> Directions for this task
Go through the listing below and list every line with "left".

> Input data
Segment Open

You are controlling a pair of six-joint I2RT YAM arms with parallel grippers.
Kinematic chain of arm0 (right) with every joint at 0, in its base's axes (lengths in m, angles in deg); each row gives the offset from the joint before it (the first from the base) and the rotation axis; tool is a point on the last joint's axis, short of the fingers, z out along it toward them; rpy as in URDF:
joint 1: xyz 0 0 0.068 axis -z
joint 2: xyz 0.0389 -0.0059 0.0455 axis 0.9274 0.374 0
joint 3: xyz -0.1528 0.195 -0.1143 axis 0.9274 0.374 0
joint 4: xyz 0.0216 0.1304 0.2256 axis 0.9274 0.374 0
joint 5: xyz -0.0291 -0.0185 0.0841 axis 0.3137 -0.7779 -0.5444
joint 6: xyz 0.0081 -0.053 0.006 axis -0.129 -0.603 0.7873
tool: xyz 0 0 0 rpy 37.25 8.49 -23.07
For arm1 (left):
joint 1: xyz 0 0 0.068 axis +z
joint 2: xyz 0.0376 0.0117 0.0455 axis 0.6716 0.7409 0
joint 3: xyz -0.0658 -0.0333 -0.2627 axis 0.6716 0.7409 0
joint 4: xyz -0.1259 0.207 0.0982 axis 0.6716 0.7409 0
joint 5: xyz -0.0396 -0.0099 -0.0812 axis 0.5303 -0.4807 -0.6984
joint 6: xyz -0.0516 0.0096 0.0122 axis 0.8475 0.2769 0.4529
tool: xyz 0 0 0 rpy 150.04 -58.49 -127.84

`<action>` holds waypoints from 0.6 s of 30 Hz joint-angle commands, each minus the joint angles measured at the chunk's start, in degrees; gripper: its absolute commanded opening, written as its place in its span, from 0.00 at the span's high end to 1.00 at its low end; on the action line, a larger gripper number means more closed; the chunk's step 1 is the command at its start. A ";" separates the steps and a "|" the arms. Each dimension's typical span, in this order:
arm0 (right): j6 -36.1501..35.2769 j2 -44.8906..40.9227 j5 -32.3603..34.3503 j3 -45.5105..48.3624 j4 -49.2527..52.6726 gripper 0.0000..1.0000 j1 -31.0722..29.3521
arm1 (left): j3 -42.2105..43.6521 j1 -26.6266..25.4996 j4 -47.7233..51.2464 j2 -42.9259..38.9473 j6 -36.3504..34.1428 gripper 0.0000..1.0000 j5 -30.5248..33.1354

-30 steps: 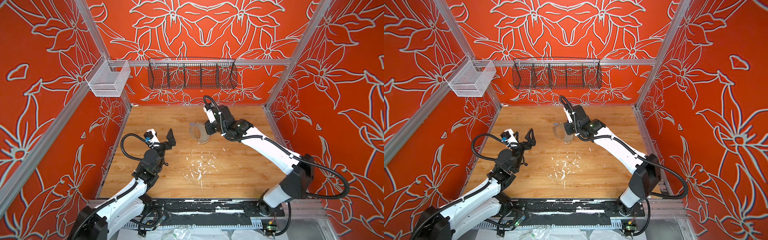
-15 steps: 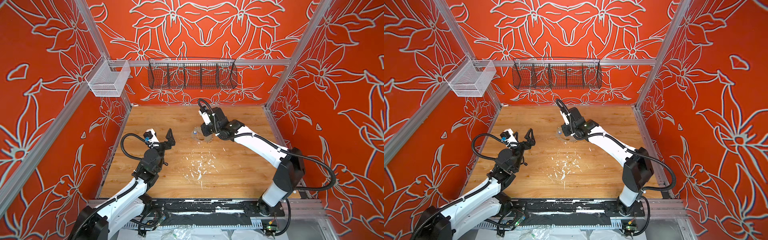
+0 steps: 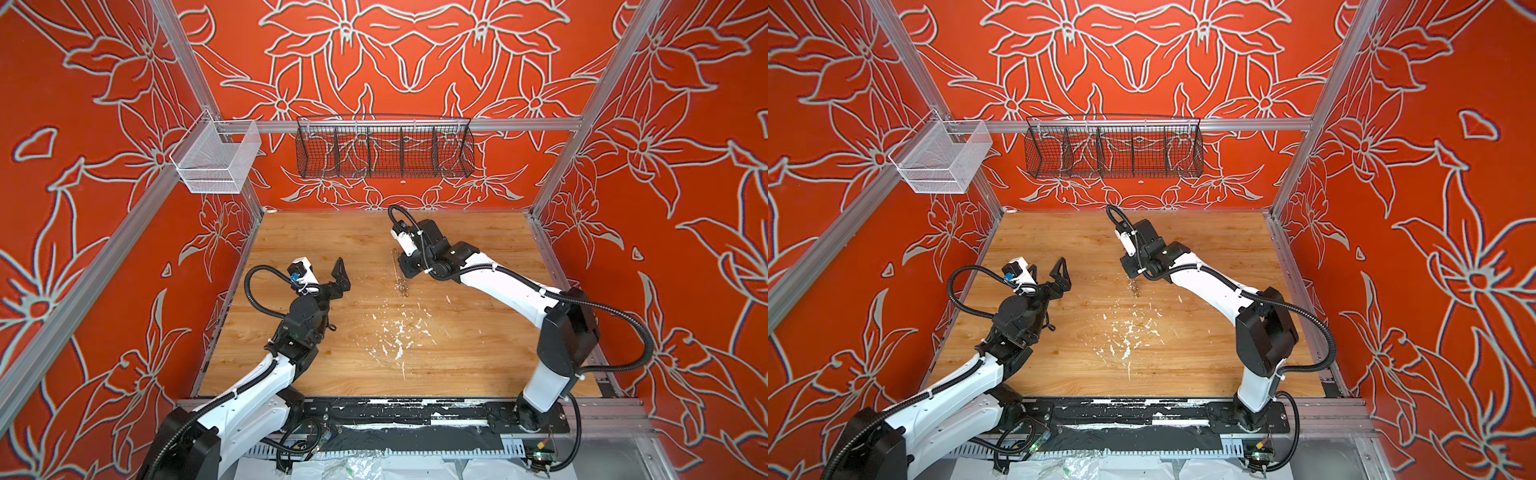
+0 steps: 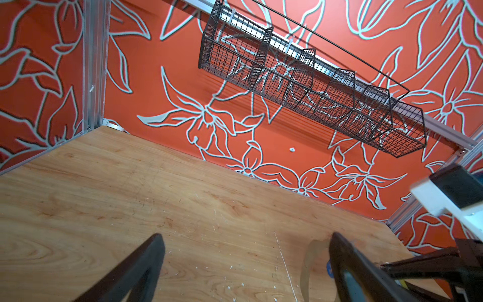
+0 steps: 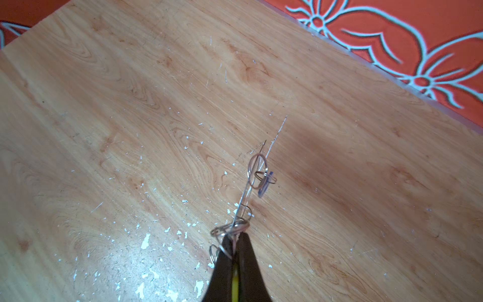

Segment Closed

> Task result
For arm1 (left):
arm1 (left): j3 -42.2105..43.6521 j1 -26.6266..25.4996 j4 -47.7233..51.2464 j2 -42.9259..38.9473 j6 -36.3504..34.1428 gripper 0.0000..1.0000 j5 -30.5248..33.1354

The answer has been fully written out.